Jakarta, FORTUNE - PT Bank Mandiri Tbk (BMRI) memperkirakan pertumbuhan kredit pada 2023 bakal sedikit lebih rendah dari 2022. Hal ini disebabkan oleh kondisi eksternal dan dalam negeri, serta masuknya periode normalisasi perbankan.
Direktur Manajemen Risiko Bank Mandiri, Ahmad Siddik, mengatakan normalisasi yang dihadapi perbankan, yaitu mulai dihentikannya kebijakan restrukturisasi kredit. Adapun kebijakan relaksasi kredit diberikan diberikan untuk membantu debitur dan perbankan yang terkena dampak pandemi Covid-19. Kebijakan ini berlaku sejak awal 2020 dan berakhir Maret 2023.
“Ada juga dampak dari perubahan lingkungan makro, baik dari The Fed atau bank sentral lain, termasuk Bank Indonesia,” ujarnya dalam konferensi pers paparan publik virtual, Kamis (15/9).
Dus, para pelaku di industri perbankan disebut harus menyesuaikan kolektibilitas bagi akun-akun yang terdampak kebijakan tersebut. Industri juga harus mewaspadai kondisi rasio kredit macet (Non Performing Loan/NPL), serta kecukupan cadangan kerugian penurunan nilai (CKPN) perbankan.
Bank Mandiri secara konservatif telah menyisihkan kredit tambahan CKPN sejak Maret 2020. “Sehingga kalau kebijakan restrukturisasi kredit tak dilanjutkan, kami sudah siap dengan pencadangan dana yang cukup,” ujar Siddik.
Namun, hingga akhir tahun ini, Bank Mandiri optimistis kredit masih bisa tumbuh kuat.

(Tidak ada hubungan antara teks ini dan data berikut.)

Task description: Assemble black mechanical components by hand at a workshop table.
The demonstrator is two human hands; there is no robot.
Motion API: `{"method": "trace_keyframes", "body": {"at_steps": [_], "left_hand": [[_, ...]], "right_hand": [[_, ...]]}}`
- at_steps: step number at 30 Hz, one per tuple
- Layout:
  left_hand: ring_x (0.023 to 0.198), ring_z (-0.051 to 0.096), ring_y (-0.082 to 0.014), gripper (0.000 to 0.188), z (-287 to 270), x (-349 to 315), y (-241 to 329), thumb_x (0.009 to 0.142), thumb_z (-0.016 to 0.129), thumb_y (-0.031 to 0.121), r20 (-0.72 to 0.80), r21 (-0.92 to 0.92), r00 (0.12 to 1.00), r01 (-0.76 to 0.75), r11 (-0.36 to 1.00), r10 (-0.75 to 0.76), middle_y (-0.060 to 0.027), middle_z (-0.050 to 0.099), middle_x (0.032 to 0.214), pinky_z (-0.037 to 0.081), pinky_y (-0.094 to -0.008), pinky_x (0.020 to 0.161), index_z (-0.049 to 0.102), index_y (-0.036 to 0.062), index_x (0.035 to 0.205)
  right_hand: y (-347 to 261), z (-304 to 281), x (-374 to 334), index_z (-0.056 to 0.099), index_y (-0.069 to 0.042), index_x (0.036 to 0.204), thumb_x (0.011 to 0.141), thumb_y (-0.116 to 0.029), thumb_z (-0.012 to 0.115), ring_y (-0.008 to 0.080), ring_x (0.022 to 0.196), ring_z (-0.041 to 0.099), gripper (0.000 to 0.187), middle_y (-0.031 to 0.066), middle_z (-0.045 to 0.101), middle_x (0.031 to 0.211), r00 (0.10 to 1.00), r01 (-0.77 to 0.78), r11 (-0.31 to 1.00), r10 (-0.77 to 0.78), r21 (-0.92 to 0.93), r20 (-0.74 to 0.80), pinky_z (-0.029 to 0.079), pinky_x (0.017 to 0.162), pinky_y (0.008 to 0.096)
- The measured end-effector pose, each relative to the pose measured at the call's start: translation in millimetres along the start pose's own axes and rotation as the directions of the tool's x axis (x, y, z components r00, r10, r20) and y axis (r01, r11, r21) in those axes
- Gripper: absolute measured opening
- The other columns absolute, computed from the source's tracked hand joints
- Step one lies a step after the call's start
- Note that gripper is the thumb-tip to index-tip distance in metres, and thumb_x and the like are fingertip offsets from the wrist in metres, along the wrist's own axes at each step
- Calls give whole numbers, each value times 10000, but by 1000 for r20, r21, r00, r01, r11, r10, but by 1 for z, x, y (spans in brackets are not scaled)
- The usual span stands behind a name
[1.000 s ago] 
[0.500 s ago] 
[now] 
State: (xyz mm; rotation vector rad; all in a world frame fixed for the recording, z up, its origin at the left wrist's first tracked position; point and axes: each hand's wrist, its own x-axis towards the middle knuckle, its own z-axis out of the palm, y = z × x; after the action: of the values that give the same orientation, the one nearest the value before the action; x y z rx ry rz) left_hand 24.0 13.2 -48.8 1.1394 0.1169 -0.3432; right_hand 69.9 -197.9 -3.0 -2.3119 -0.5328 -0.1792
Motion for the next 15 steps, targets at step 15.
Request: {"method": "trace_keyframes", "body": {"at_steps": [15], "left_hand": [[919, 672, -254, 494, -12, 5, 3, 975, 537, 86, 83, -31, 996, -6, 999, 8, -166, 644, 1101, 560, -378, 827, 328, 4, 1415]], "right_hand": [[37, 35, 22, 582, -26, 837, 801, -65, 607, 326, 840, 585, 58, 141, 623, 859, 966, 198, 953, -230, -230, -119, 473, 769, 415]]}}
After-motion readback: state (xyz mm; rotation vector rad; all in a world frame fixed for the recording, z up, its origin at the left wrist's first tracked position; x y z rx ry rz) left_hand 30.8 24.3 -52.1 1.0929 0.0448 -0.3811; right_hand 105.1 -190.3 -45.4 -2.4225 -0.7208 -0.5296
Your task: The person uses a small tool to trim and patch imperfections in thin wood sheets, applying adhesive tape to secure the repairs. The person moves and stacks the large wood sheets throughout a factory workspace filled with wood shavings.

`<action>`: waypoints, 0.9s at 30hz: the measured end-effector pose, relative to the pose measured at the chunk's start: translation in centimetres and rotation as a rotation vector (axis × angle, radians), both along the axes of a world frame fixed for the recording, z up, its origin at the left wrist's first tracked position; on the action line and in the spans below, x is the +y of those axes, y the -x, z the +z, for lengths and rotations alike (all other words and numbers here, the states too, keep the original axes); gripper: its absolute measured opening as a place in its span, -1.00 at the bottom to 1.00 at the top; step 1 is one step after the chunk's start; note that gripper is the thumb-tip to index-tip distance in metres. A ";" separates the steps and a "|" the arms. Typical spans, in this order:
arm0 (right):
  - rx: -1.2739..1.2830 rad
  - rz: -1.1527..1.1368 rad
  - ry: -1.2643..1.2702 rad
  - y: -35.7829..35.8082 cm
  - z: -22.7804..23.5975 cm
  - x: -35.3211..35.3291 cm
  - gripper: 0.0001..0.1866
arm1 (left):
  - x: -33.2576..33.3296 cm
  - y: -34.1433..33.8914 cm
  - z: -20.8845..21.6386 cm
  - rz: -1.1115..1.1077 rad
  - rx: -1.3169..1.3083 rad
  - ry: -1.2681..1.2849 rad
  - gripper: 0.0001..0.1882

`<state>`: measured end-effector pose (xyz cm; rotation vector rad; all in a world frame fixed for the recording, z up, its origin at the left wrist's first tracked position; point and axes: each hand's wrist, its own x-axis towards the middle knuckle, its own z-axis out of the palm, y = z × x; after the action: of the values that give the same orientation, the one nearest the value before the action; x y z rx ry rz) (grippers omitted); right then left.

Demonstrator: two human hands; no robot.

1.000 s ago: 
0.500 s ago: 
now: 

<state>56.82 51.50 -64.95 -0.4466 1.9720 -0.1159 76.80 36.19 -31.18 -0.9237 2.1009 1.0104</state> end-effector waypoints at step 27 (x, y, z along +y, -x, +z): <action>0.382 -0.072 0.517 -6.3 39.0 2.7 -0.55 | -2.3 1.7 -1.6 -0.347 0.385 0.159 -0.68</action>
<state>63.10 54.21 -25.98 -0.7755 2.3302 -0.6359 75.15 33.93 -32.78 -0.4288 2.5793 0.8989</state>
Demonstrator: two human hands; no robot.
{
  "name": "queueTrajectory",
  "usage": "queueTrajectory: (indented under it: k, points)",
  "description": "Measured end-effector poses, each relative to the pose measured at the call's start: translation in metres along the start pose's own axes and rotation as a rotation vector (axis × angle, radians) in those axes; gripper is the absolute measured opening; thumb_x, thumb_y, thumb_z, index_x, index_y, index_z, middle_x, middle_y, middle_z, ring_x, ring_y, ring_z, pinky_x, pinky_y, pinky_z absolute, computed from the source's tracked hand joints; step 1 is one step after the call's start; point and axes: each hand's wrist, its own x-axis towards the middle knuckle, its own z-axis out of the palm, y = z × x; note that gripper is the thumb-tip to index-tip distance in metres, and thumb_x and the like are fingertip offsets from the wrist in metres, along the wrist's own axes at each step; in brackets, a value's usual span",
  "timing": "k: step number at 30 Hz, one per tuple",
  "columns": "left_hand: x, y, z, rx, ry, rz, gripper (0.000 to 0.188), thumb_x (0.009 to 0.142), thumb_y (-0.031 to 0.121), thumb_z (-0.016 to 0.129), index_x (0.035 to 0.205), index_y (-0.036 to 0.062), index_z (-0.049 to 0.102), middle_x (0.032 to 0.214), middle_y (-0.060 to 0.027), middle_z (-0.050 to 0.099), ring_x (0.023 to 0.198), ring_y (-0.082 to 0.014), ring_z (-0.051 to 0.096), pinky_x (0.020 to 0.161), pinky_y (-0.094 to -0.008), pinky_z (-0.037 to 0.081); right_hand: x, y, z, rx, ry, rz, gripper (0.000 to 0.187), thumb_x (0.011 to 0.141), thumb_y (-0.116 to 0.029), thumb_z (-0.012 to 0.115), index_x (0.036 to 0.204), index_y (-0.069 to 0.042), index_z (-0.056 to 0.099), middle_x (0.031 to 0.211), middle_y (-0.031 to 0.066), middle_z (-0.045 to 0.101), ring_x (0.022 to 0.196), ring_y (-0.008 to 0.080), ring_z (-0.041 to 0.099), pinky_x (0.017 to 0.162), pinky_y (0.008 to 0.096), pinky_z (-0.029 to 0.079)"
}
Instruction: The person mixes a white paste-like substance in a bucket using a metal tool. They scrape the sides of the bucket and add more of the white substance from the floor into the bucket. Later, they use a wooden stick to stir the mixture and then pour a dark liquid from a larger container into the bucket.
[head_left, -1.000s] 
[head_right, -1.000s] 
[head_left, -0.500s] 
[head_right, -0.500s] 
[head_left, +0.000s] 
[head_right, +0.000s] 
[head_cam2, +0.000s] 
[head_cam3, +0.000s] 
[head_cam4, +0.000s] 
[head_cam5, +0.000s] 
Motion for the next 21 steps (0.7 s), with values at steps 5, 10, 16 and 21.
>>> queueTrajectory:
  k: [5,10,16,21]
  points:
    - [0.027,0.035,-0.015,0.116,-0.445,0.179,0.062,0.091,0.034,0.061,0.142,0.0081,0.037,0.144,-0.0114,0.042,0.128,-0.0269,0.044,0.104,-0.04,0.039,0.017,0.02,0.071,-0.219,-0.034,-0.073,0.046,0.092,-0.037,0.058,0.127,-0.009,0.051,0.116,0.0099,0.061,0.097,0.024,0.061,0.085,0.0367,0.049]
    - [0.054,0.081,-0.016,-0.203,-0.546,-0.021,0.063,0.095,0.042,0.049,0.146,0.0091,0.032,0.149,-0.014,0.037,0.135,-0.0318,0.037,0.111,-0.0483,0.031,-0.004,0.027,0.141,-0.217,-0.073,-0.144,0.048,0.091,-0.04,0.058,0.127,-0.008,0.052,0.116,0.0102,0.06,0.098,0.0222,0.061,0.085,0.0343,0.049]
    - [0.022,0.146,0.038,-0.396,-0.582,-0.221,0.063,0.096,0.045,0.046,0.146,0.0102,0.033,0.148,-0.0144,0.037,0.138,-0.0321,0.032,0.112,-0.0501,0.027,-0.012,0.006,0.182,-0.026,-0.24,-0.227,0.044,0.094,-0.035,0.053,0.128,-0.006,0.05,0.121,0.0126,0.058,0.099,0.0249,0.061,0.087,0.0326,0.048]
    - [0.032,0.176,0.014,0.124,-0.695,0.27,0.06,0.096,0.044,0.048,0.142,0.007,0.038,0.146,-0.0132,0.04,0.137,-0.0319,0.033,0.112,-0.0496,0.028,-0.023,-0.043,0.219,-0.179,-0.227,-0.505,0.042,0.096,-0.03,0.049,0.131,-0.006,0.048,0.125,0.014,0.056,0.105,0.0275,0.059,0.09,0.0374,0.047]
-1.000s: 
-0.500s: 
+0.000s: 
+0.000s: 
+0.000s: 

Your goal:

Karena itu, perseroan menaikkan target pertumbuhan dari 8 persen jadi 11 persen hingga penghujung 2022. Per Juli 2022, emiten bank pelat merah ini telah bukukan laju ekspansi kredit 11,4 persen (YoY).
Proyeksi kenaikan suku bunga acuan BI 50-100 bps
Lebih lanjut, di tengah kenaikan harga BBM, Bank Mandiri memproyeksikan kenaikan suku bunga acuan 50–100 bps.”Sehingga mencapai 4,75 persen di akhir 2022,” kata Direktur Keuangan Bank Mandiri, Sigit Prastowo.
Lantas, apa ke depannya Bank Mandiri akan mengerek naik lending rate (suku bunga pinjaman)? Jawabannya, belum tentu. Sebab, ada banyak faktor yang perseroan pertimbangkan sebelum menyesuaikan suku bunga pinjaman.
Pertama, dari segi likuiditas. Lalu penguatan dari segi rasio kas sehingga cost of fund dan net interest margin terjaga. Terakhir, kompetisi di industri. “Kalau bank-bank lain tidak meningkatkan, tentu kami tak akan naikan,” imbuh Sigit.
Sedangkan untuk menjaga cost of fund, perseroan mengandalkan rasio kas di aplikasi Kopra dan Livin’, yang tumbuh 10 persen dari 65 persen. Dus, Bank Mandiri yakin NIM-nya bisa bertahan di level 5,4 persen sampai akhir tahun.
“Bahkan kami yakin (bisa) sedikit meningkat dari paruh pertama 2022,” katanya.